Extracted data entries:
* * *

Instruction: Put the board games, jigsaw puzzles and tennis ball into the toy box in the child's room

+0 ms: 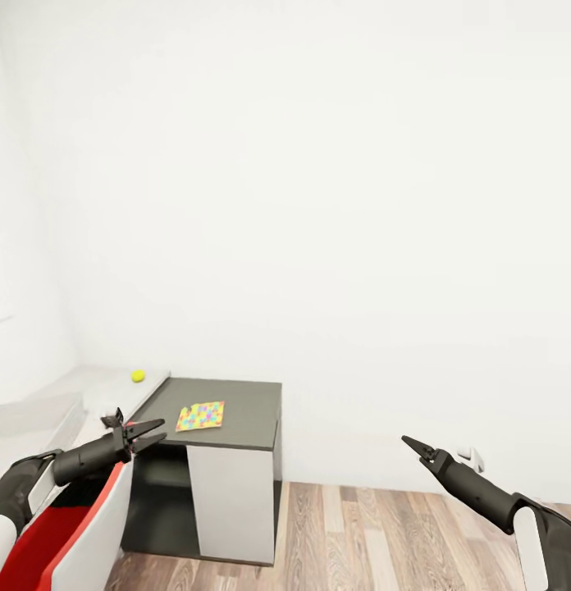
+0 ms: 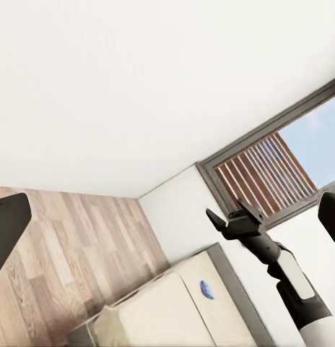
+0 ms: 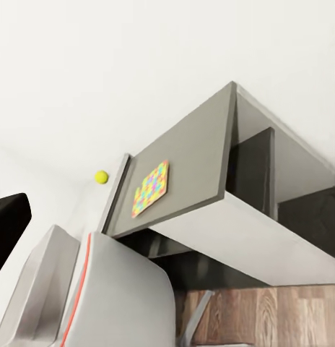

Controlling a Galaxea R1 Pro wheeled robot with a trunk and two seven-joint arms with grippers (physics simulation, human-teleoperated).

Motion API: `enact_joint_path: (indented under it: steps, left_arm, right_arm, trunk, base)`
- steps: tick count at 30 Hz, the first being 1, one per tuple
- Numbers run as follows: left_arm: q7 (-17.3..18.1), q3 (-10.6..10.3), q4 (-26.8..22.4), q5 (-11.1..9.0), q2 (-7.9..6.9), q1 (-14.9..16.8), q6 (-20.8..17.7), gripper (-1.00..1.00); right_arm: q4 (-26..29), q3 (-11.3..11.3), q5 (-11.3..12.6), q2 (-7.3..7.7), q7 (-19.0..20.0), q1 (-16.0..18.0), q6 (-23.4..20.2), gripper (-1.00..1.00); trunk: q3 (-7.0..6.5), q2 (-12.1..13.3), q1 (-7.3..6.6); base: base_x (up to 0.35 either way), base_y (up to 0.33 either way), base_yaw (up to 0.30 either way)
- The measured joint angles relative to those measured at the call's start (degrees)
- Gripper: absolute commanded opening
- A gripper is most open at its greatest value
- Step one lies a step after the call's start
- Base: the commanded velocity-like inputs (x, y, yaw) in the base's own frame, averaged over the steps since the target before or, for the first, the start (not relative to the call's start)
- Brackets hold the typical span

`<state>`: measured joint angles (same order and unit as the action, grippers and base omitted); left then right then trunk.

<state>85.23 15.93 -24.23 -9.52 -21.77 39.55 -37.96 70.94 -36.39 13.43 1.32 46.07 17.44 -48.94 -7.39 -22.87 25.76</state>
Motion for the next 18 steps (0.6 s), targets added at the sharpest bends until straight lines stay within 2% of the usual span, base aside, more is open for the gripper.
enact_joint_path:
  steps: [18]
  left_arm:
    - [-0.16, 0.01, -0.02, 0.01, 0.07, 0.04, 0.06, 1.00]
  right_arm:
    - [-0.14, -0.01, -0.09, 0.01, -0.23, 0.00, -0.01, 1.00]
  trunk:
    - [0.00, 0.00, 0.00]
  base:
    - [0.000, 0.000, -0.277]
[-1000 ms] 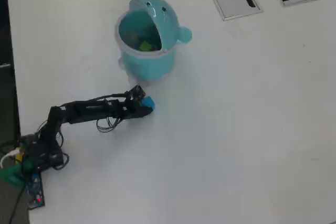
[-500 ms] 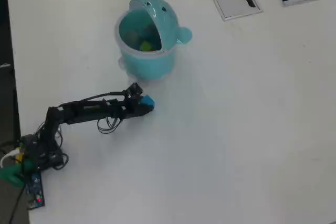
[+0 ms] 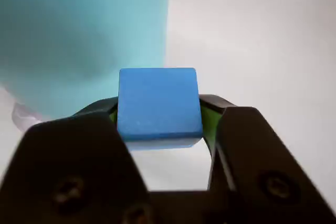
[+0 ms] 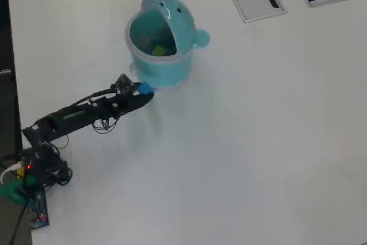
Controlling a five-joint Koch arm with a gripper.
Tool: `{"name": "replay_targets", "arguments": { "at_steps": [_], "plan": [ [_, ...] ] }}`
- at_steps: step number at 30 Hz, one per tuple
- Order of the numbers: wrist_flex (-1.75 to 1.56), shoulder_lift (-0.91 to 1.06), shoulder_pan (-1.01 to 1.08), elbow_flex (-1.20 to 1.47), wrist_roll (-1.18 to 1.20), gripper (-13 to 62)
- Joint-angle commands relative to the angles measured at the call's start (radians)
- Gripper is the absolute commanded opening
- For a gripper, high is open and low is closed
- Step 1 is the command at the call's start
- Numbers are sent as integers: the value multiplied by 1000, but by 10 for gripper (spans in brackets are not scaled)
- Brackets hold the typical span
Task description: Grasp RGB lego blocks and put them in the bin one by one.
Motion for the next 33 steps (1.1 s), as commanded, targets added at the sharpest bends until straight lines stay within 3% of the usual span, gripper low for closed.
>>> {"name": "replay_targets", "arguments": {
  "at_steps": [1, 9, 16, 33],
  "plan": [
    [-35, 87, -20, -46, 3, 69],
    [-35, 169, -51, -115, 41, 68],
    [-20, 198, -87, -341, 38, 62],
    [44, -155, -222, -815, 14, 62]
  ]
}}
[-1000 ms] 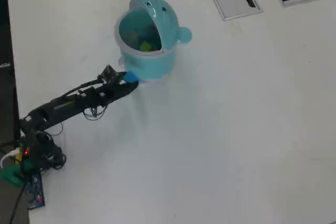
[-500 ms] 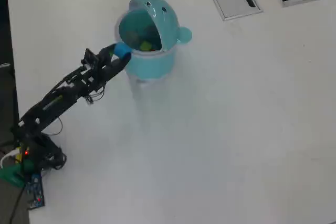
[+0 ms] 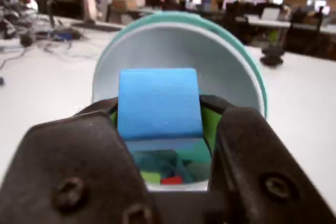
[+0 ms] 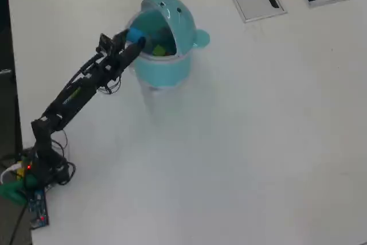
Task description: Grasp RGB lego blocks and put them in the bin one by one.
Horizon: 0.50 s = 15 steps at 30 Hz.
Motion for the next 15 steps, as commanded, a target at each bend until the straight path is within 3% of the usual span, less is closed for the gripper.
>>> {"name": "replay_targets", "arguments": {
  "at_steps": [1, 15],
  "plan": [
    [-9, -15, -17, -179, -2, 62],
    [-17, -304, -21, -440, -37, 63]
  ]
}}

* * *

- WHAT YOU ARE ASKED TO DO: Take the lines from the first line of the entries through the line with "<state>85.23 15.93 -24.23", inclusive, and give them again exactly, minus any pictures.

- EXERCISE RESPONSE:
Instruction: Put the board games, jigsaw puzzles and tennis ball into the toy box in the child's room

+0 ms: 
+0 ms: 
+0 ms: 

Controlling a Galaxea R1 Pro wheeled robot with a trunk and two seven-joint arms with grippers (physics simulation, human-teleoperated).

Motion API: `enact_joint_path: (indented under it: steps, left_arm, right_arm, trunk, base)`
- steps: tick count at 30 Hz, the first being 1, one per tuple
- Numbers run as follows: left_arm: q7 (-17.3..18.1), q3 (-10.6..10.3), q4 (-26.8..22.4), q5 (-11.1..9.0), q2 (-7.9..6.9), q1 (-14.9..16.8), q6 (-20.8..17.7), gripper (-1.00..1.00); right_arm: q4 (-26..29), q3 (-11.3..11.3), q5 (-11.3..12.6), q2 (-7.3..7.7), q7 (-19.0..20.0), q1 (-16.0..18.0), q6 (-23.4..20.2), gripper (-1.00..1.00); trunk: q3 (-7.0..6.5), q2 (-12.1..13.3), q1 (-7.3..6.6); base: base_x (up to 0.35 either way), base_y (up to 0.33 either way), base_yaw (up to 0.30 either way)
- The measured joint angles relative to those measured at the call's start (degrees)
- Gripper: absolute commanded opening
- A gripper is most open at its greatest value
- Step one lies a step after the call's start
- Base: the commanded velocity-like inputs (x, y, yaw) in the base's own frame, averaged over the steps since the target before or, for the first, the start (not relative to the call's start)
- Brackets hold the typical span

`<state>`: measured joint angles (same order and unit as the action, grippers and base omitted); left then right then trunk.

<state>85.23 15.93 -24.23 -9.52 -21.77 39.55 -37.96 70.94 -36.39 13.43 1.32 46.07 17.44 -48.94 -7.39 -22.87 25.76</state>

What the answer needed to say has been said.